Email: oiyanda@yahoo.com Twitter: @mightyng
Dear Dr Azolibe,
I am compelled to write you this letter, seeing that all other attempts to kick you out of my mailbox have failed woefully. I have marked you as spam, unsubscribed from your mailing list, reported you to Yahoo admins, sent you very insulting emails and even pleaded the blood of Jesus on you. There was also this one time that I explained to you that your desperation to sell penis enlargement and sex prolonging pills, creams and rings to me was like pitching Viagra to Fela Kuti. But you just won’t go away.
Like a cat with nine lives, you keep coming back. I am even afraid you have more than nine lives. I see your incarnation in Dee Obinna and Mr Ikemba. If each of you three were to have nine lives each, then I am dealing with an eternity! You are like a bad dream, an unending scene in a horror movie. And your annoying emails promising everything from enhanced “joystick” to ability to “satisfy any woman” read like a bad Nollywood script.
To cut to the chase, it is obvious to a man like me that your claim to having the solution to one of mankind’s most embarrassing problems is a cheap shot at 419. I don’t know who is more despicable; you or the crooked pastor robbing female church members of their mind, body and soul. Who told you I want my penis enlarged? How did you know I am not already a Kama Sutra devotee? I could hate sex for all you care. Maybe self service (interpret that to mean masturbation) is my thing. It obviously does not matter that half of the people you address as “sir” are actually women!
Got to the office this beautiful Monday morning and the first email that popped up on my phone was from you telling me that “when you have sex with a woman and you are not able to last up to 20-30 mins, you will lose 50% of your respect in her (sic).” On a Monday morning? 20-30 minutes for a round of sex? Is it Chelsea and Arsenal playing? You may be right that “women don’t enjoy 2-3 minutes sex and will never like to do anything with men who don’t last long in bed”. But do you have to ram it down my throat 15 to 20 times a day?
I actually thought I had managed to get you off my back. The last time I received anything from you was probably a month ago. Then came the mail this morning. From Mr Ikemba. I am not fooled one bit. I know you are one and the same.
What I really don’t get is how you keep coming back after I have unsubscribed from your mailing list several times over. Definitely, there must be something criminal about your operation. There is no point asking how you got my email address.
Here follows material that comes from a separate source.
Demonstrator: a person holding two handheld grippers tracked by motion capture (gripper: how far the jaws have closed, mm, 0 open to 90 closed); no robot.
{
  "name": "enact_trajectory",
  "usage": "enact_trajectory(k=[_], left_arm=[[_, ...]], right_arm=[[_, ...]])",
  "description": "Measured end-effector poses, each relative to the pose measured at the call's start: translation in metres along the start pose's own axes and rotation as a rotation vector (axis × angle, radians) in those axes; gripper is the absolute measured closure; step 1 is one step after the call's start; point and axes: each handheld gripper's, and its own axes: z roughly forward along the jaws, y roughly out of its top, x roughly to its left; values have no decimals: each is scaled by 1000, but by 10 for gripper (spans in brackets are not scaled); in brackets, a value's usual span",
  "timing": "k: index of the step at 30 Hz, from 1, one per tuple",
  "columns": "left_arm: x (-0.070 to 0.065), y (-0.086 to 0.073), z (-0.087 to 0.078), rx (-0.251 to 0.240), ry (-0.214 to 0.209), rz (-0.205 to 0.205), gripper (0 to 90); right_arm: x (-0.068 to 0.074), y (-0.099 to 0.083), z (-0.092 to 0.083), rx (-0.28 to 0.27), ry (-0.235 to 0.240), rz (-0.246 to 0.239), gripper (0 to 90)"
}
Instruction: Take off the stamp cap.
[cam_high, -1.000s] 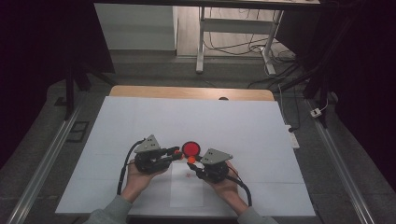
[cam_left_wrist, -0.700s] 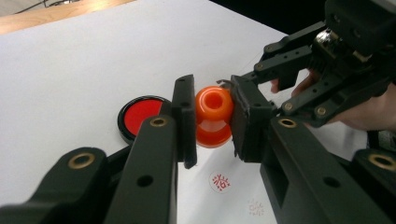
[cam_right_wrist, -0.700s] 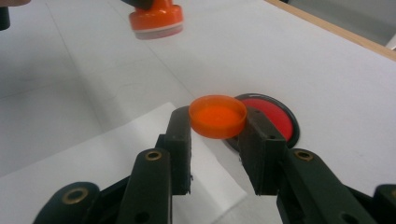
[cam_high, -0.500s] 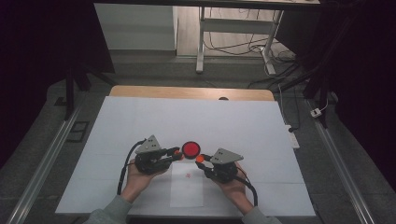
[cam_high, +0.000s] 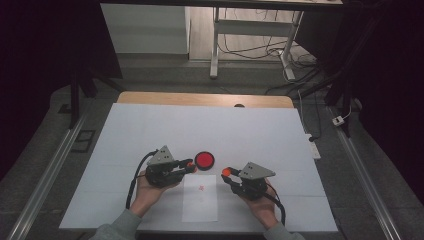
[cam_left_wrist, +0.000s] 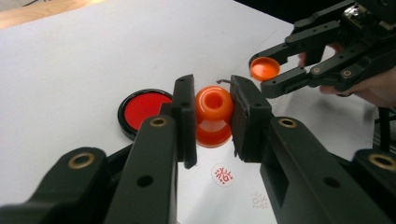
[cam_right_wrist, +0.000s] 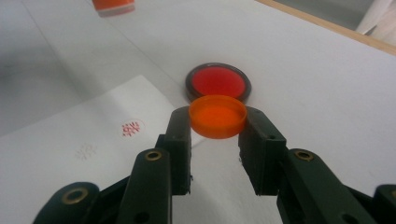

You seem to have all Nigerians on Yahoo in your database. Virtually every Yahoo account owner I know – irrespective of sex or age – has been at the receiving end of your offensive mails. Please, spare a thought for the many women who, except in the very rare case of sex change, do not need any phallic improvement but whose inbox are crammed full with your garbage every day.
Perhaps, there are some people who are excited at whatever help you claim to offer them. Like the unnamed 40-year-old who was rescued by the Lagos State Fire Service and doctors at the Lagos State University Teaching Hospital (LASUTH) in July after a sex ring enlarged his member beyond expectation. As for me and most people I know, we only want to be rid of you. Stop sending me spam mails. I don’t need your services.
It has taken all the restraint at my command not to call you colourful names. But this has to stop or I may be compelled to contact the lawyers of a certain Nigerian bank MD. I am sure there is a section of the Cybercrime Act 2015 that prohibits this cyber harassment.
Signed,
A very idle Lagosian waiting in the office for his colleagues who are stuck in the Monday traffic
Rukky’s scandal
Rukayat Akinsanya, the scandal hugging Yoruba actress popularly known as Rukky Sanda, descended to a new low on Sunday when she launched a foulmouthed tirade against a fan who reportedly criticised her on social media. I have not seen the comment made by the woman identified as Okuyiga Oluwayemisi Semiu, so I am in no position to say if she stepped out of line but the light-skinned celeb’s reaction could only have come from the gutter.
Throwing expletives around as if her life depended on it, Rukky showed why it takes more than appearing in movies, walking the red carpet and flaunting cleavage in fashion magazines to make you a real star. When you call someone dirty, ugly and washed out the manner the actress has done, a lot of questions need to be asked about her self-esteem and value.
With that needless rant, Rukky has shown that stripped of all the make-up, designer clothes, fake hair, attached nails and shallow friends around her, she is one of the most pitiful girls in Nollywood.